Instructions to follow: Count how many lines of the material hold "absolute". Respond with that number alone.

Supplied material:
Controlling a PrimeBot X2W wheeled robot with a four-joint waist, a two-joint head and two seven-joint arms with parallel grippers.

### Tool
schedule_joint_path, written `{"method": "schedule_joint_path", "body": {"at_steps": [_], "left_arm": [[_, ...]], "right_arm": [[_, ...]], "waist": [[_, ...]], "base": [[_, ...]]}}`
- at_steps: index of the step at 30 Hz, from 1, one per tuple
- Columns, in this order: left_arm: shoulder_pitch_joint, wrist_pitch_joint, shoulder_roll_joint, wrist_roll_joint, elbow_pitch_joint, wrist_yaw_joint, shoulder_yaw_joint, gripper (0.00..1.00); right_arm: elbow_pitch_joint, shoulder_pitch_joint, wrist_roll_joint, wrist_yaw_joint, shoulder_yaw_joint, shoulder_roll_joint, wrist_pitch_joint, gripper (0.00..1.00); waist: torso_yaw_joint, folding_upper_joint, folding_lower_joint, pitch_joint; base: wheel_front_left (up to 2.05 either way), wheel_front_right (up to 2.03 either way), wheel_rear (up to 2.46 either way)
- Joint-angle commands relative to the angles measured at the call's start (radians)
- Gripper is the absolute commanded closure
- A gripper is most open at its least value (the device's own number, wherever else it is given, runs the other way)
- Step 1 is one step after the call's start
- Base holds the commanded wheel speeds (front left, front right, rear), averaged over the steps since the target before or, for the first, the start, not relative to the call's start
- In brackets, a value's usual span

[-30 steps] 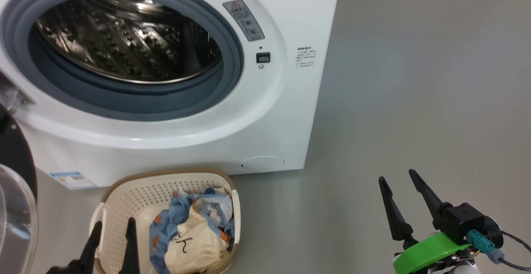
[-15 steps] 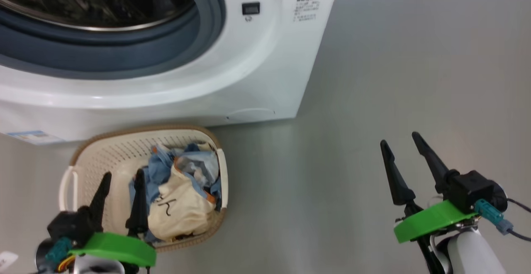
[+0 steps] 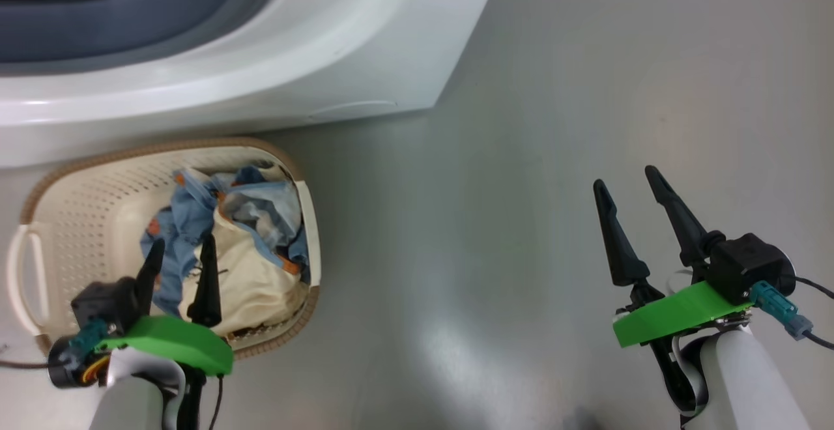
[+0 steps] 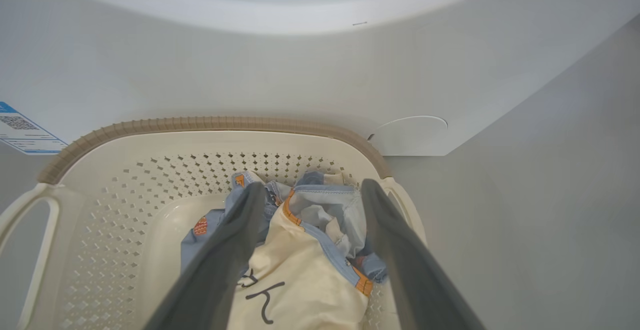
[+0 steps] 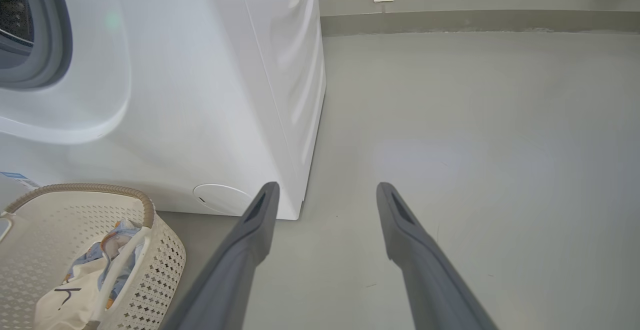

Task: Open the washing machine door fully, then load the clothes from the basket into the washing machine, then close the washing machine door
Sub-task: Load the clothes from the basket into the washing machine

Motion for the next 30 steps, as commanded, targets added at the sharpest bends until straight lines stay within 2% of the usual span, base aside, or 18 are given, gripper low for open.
{"method": "schedule_joint_path", "body": {"at_steps": [1,20,24,30], "left_arm": [[-0.007,-0.005,0.027,0.004,-0.007,-0.002,0.025,0.0],[-0.227,-0.003,0.166,-0.06,0.35,-0.002,-0.068,0.0],[-0.272,0.034,0.199,-0.076,0.44,-0.002,-0.107,0.0],[-0.331,0.072,0.231,-0.087,0.495,-0.002,-0.147,0.0]], "right_arm": [[-0.025,0.0,0.012,0.003,0.027,0.005,-0.012,0.0],[-0.046,-0.056,0.036,0.003,0.038,0.025,-0.012,0.0],[-0.045,-0.063,0.044,0.003,0.046,0.028,-0.012,0.0],[-0.039,-0.066,0.062,0.003,0.052,0.03,-0.012,0.0]], "waist": [[-0.035,0.0,-0.0002,0.065],[-0.103,0.0,-0.0002,0.279],[-0.12,0.0,-0.0002,0.3],[-0.138,0.0,-0.0002,0.324]], "base": [[0.0,0.0,0.0],[0.0,0.0,0.0],[0.0,0.0,0.0],[0.0,0.0,0.0]]}}
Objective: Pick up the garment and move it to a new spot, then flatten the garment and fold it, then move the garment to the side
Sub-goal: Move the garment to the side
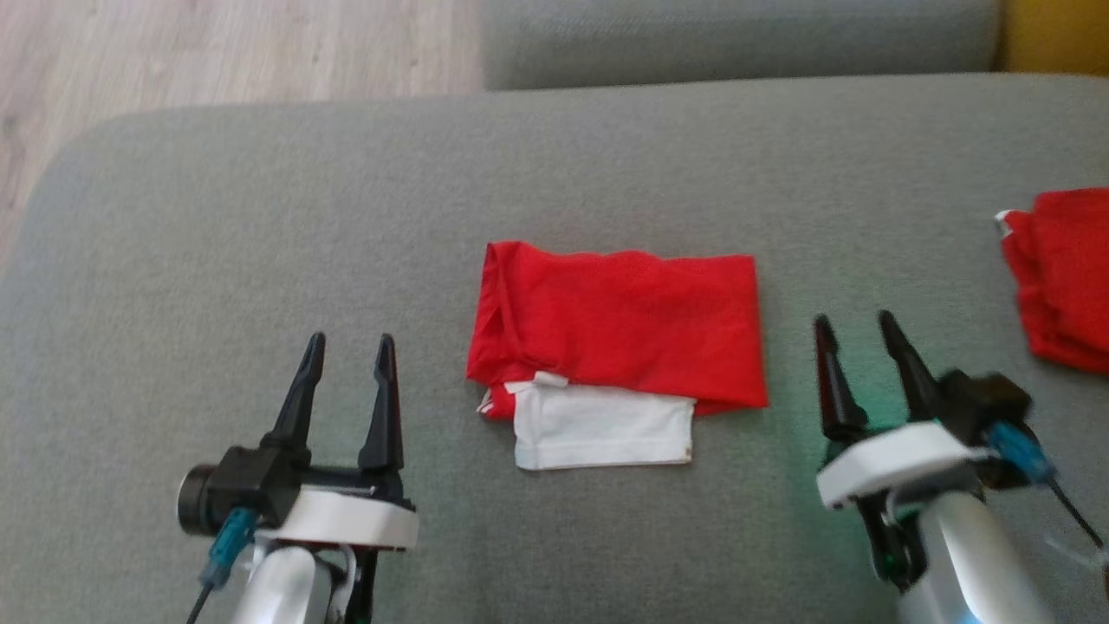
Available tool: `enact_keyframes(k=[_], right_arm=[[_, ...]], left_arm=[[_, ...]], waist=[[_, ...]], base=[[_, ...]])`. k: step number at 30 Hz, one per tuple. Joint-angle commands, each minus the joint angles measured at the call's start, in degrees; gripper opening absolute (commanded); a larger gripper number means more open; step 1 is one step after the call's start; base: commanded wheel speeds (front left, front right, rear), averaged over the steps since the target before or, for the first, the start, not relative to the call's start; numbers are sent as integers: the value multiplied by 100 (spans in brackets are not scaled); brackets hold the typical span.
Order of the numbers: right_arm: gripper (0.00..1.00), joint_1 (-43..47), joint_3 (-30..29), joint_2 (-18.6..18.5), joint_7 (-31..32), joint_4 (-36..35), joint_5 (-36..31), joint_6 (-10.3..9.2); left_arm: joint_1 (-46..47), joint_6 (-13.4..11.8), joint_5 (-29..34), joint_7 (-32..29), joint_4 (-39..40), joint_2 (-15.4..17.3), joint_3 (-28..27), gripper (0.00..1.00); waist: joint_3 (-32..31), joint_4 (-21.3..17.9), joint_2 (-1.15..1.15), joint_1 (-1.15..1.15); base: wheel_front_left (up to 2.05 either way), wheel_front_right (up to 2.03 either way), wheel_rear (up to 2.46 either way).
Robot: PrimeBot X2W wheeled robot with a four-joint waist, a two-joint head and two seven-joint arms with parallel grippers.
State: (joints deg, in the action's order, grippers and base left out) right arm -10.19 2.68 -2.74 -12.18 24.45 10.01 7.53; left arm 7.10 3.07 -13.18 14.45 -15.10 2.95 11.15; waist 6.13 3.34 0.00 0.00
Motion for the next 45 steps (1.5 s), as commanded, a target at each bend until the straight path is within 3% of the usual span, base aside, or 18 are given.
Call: enact_keyframes(k=[1,18,19,20,21,27,35,40,45], right_arm=[[100,-336,201,-14,53,-39,62,-4],[100,-1361,846,-14,639,2273,717,-4],[47,-1403,889,-14,612,2369,694,-4],[7,-1442,927,-14,575,2458,653,-4],[0,-1478,960,-14,522,2540,589,-4],[0,-1620,1017,-14,161,2863,179,-4],[0,-1734,986,-43,-178,2801,-1009,-4],[0,-1704,1059,-294,-189,2473,-1626,-4],[0,-1752,1284,-691,162,2130,-1747,-4]], left_arm=[[272,12,47,54,143,5,-136,100],[563,-49,-120,54,-34,-6,272,100],[566,-44,-113,54,-41,-6,257,100],[563,-38,-103,54,-48,-6,246,100],[557,-32,-91,54,-57,-6,237,100],[508,-9,-34,54,-97,-7,192,100],[394,30,96,54,-111,-7,281,100],[281,8,82,55,-77,-7,410,100],[205,-55,-7,55,-5,-7,521,100]], waist=[[132,116,0,0],[398,712,0,0],[390,723,0,0],[379,729,0,0],[362,732,0,0],[226,657,0,0],[-47,269,0,0],[-236,-53,0,0],[-307,-426,0,0]], base=[[0,0,0],[0,0,0],[0,0,0],[0,0,0],[0,0,0],[0,0,0],[0,0,0],[0,0,0],[0,0,0]])
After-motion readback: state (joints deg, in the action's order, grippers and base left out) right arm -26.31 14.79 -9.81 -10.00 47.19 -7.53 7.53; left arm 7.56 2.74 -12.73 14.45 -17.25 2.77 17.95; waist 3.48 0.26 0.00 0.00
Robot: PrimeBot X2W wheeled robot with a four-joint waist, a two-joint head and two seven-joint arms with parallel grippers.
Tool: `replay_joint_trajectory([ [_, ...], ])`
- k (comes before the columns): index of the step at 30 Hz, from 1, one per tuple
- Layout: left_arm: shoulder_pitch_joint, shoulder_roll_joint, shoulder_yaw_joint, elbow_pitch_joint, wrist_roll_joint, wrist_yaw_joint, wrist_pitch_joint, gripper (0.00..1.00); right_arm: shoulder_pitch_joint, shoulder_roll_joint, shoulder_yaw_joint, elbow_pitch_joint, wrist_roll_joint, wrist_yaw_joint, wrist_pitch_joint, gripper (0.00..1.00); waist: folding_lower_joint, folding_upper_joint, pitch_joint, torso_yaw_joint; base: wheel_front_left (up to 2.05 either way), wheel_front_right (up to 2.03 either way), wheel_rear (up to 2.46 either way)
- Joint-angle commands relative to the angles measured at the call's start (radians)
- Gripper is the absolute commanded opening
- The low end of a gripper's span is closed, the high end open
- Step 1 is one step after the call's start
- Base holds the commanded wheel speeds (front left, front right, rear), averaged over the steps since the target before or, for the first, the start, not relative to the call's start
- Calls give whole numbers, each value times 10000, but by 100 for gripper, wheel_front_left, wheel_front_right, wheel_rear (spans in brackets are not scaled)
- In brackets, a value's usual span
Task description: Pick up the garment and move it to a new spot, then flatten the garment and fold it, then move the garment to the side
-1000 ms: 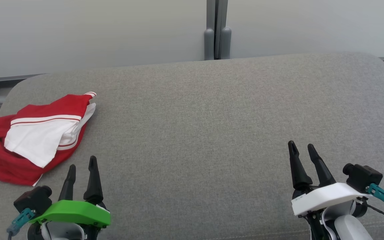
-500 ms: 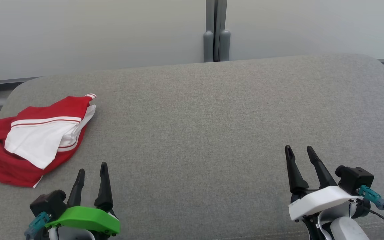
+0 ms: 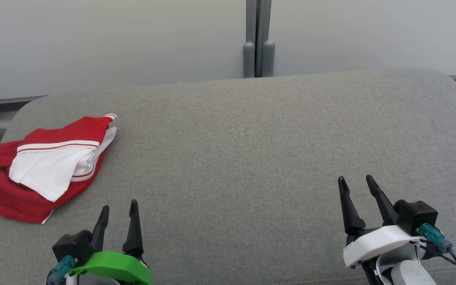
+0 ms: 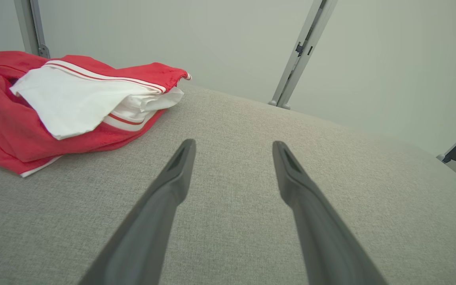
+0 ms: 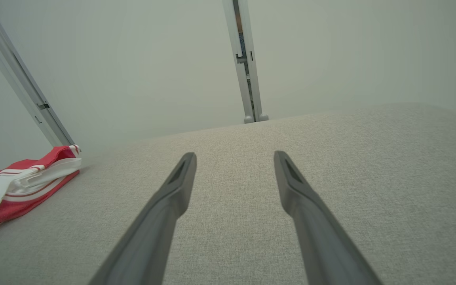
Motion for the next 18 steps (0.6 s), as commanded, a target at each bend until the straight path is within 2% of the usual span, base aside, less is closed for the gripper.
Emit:
replay_joint_trajectory([
  [1,117,35,-46,58,304,58,-130,100,89,30,-54,-4,-360,5,-92,100,0,0,-21,7,0,0,0],
  [18,318,73,-165,25,1209,161,-560,100,225,99,-132,36,-1777,5,-241,100,0,0,-83,5,0,0,0],
])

Exercise output: 3